An experimental and theoretical study of the HNCO + ion

Abstract

The dissociations of energy-selected HNCO + ions have been examined at ionisation energies up to 40 eV using photoelectron–photoion coincidence spectroscopy. The slow metastable dissociation to HCO + is shown to occur from initial population of low vibrational levels within the doublet states corresponding to the third photoelectron band. Rate constants for the dissociation from several levels have been measured and the existence of an optical emission is predicted. High level calculations identify the third band in the photoelectron spectrum as an overlay of almost degenerate states arising from ionisation of the in-plane and out-of-plane bonding π-orbitals.

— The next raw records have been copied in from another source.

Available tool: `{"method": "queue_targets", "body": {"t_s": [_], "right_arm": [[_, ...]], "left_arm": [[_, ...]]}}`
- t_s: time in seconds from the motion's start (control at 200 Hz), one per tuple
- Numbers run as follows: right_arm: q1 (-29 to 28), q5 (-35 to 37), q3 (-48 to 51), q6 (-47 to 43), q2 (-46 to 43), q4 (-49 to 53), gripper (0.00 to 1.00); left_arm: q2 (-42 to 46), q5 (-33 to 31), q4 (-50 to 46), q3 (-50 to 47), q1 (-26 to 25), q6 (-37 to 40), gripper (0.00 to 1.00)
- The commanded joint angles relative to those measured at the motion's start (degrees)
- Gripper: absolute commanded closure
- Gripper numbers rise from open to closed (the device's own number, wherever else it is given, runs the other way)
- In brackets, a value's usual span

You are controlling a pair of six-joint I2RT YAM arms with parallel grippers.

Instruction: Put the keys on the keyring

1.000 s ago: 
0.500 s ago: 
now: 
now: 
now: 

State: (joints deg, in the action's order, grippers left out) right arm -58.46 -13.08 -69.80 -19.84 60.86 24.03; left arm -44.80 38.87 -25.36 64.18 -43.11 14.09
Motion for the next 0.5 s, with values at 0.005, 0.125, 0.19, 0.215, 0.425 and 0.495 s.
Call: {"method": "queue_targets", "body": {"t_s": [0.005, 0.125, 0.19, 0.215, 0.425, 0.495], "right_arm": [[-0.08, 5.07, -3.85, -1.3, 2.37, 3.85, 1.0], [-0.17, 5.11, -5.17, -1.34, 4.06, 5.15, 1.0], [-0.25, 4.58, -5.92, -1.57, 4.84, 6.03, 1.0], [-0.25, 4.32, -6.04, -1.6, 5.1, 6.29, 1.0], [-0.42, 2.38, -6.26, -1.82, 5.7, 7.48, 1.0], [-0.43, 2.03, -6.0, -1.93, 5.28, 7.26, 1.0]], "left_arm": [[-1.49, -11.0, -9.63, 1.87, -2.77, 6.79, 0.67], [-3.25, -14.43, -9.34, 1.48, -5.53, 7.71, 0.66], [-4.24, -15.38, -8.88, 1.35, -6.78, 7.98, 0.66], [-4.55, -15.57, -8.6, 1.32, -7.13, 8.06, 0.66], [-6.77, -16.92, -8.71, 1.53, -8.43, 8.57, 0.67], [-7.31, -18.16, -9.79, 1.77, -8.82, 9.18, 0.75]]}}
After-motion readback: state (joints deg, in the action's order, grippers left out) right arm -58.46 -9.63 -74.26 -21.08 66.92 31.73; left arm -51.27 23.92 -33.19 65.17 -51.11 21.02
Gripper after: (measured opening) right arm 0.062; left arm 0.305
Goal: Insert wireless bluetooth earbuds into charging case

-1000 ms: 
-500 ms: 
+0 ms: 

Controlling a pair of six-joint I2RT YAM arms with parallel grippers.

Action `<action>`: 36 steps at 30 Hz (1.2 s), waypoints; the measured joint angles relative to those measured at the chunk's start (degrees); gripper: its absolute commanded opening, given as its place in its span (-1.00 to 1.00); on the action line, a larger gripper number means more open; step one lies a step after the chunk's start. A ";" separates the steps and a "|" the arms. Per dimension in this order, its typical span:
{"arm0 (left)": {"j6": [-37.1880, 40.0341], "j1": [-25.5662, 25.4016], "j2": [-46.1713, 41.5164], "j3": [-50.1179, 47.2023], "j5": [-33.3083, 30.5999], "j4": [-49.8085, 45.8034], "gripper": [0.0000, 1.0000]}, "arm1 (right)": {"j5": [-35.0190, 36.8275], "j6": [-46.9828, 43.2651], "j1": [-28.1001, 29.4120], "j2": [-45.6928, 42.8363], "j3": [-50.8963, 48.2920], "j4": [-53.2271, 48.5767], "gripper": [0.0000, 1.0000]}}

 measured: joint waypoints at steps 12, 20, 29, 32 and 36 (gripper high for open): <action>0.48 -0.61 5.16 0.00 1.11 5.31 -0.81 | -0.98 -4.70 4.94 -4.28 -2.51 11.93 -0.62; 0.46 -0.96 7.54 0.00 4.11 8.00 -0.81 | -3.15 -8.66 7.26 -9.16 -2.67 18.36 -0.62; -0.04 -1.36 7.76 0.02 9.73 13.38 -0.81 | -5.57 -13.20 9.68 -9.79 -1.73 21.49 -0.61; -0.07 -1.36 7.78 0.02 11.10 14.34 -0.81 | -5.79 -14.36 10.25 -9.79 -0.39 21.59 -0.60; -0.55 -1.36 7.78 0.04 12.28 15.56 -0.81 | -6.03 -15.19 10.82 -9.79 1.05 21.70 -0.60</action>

The calculations suggest that at energies between 15.5 and 16 eV, the dominant pathway for dissociation involves slow internal conversion to the ground doublet state without surface crossing, followed by intersystem crossing to the quartet surface. At energies over 16 eV, two mechanisms are possible; intersystem crossing from the second excited doublet state to the lowest quartet surface in a cis-bent configuration, or internal conversion to the first excited doublet state via a surface crossing in the same region, followed by a second nonradiative transition to the doublet ground state and intersystem crossing to the quartet surface. In each case, the initial step is expected to be slow, consistent with the existence of an optical emission, and H-atom transfer occurs on the quartet surface via a ‘loose’ transition state leading to the direct formation of HCO + and N( 4S u).